WHAT YOU WILL DO → A word-for-word copy of the whole listing is the required answer.
━━━ SUPPLIED INFORMATION
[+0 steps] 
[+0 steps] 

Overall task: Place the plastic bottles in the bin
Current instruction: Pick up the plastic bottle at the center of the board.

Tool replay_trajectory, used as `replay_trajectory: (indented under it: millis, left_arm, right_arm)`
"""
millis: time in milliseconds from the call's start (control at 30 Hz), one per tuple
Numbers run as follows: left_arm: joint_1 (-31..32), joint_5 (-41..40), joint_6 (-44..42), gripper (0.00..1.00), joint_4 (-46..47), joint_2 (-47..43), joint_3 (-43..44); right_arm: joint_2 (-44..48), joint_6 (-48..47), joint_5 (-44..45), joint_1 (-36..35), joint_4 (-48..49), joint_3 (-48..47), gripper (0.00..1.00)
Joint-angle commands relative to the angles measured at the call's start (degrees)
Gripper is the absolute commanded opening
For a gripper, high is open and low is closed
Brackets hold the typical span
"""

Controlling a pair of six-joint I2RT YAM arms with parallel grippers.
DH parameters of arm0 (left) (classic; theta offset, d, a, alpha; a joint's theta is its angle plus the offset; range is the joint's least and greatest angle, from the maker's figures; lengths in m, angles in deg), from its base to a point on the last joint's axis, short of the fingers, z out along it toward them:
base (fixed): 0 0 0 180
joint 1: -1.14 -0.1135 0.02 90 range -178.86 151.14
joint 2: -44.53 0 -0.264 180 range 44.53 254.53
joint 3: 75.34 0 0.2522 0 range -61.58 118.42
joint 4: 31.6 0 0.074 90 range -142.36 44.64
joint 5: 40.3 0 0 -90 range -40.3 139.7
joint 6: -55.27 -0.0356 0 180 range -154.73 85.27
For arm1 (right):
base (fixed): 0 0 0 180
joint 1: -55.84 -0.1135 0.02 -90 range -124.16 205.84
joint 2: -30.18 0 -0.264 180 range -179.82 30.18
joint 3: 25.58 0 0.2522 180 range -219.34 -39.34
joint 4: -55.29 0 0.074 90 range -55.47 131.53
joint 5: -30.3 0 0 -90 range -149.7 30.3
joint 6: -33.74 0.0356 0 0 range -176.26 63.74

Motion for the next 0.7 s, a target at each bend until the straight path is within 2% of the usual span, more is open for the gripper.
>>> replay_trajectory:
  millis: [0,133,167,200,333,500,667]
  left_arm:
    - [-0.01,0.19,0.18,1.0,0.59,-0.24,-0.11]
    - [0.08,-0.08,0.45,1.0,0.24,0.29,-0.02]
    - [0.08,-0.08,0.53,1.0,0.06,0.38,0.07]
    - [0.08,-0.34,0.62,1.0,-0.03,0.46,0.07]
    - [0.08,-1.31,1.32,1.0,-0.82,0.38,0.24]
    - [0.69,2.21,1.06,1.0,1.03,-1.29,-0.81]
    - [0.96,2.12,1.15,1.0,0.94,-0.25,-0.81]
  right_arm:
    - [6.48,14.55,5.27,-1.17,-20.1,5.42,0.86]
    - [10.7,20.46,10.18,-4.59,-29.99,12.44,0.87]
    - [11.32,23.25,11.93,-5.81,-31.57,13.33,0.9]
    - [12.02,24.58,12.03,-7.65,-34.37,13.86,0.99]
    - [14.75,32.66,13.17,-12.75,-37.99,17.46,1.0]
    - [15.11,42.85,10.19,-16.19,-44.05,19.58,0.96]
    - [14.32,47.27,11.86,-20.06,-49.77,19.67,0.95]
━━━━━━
ANSWER SPACE →
[+0 steps] 
[+0 steps] 

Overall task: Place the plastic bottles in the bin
Current instruction: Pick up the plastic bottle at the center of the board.

Tool replay_trajectory, used as `replay_trajectory: (indented under it: millis, left_arm, right_arm)`
"""
millis: time in milliseconds from the call's start (control at 30 Hz), one per tuple
Numbers run as follows: left_arm: joint_1 (-31..32), joint_5 (-41..40), joint_6 (-44..42), gripper (0.00..1.00), joint_4 (-46..47), joint_2 (-47..43), joint_3 (-43..44); right_arm: joint_2 (-44..48), joint_6 (-48..47), joint_5 (-44..45), joint_1 (-36..35), joint_4 (-48..49), joint_3 (-48..47), gripper (0.00..1.00)
Joint-angle commands relative to the angles measured at the call's start (degrees)
Gripper is the absolute commanded opening
For a gripper, high is open and low is closed
Brackets hold the typical span
"""

Controlling a pair of six-joint I2RT YAM arms with parallel grippers.
DH parameters of arm0 (left) (classic; theta offset, d, a, alpha; a joint's theta is its angle plus the offset; range is the joint's least and greatest angle, from the maker's figures; lengths in m, angles in deg), from its base to a point on the last joint's axis, short of the fingers, z out along it toward them:
base (fixed): 0 0 0 180
joint 1: -1.14 -0.1135 0.02 90 range -178.86 151.14
joint 2: -44.53 0 -0.264 180 range 44.53 254.53
joint 3: 75.34 0 0.2522 0 range -61.58 118.42
joint 4: 31.6 0 0.074 90 range -142.36 44.64
joint 5: 40.3 0 0 -90 range -40.3 139.7
joint 6: -55.27 -0.0356 0 180 range -154.73 85.27
For arm1 (right):
base (fixed): 0 0 0 180
joint 1: -55.84 -0.1135 0.02 -90 range -124.16 205.84
joint 2: -30.18 0 -0.264 180 range -179.82 30.18
joint 3: 25.58 0 0.2522 180 range -219.34 -39.34
joint 4: -55.29 0 0.074 90 range -55.47 131.53
joint 5: -30.3 0 0 -90 range -149.7 30.3
joint 6: -33.74 0.0356 0 0 range -176.26 63.74

Motion for the next 0.7 s, a target at each bend until the straight path is within 2% of the usual span, more is open for the gripper.
>>> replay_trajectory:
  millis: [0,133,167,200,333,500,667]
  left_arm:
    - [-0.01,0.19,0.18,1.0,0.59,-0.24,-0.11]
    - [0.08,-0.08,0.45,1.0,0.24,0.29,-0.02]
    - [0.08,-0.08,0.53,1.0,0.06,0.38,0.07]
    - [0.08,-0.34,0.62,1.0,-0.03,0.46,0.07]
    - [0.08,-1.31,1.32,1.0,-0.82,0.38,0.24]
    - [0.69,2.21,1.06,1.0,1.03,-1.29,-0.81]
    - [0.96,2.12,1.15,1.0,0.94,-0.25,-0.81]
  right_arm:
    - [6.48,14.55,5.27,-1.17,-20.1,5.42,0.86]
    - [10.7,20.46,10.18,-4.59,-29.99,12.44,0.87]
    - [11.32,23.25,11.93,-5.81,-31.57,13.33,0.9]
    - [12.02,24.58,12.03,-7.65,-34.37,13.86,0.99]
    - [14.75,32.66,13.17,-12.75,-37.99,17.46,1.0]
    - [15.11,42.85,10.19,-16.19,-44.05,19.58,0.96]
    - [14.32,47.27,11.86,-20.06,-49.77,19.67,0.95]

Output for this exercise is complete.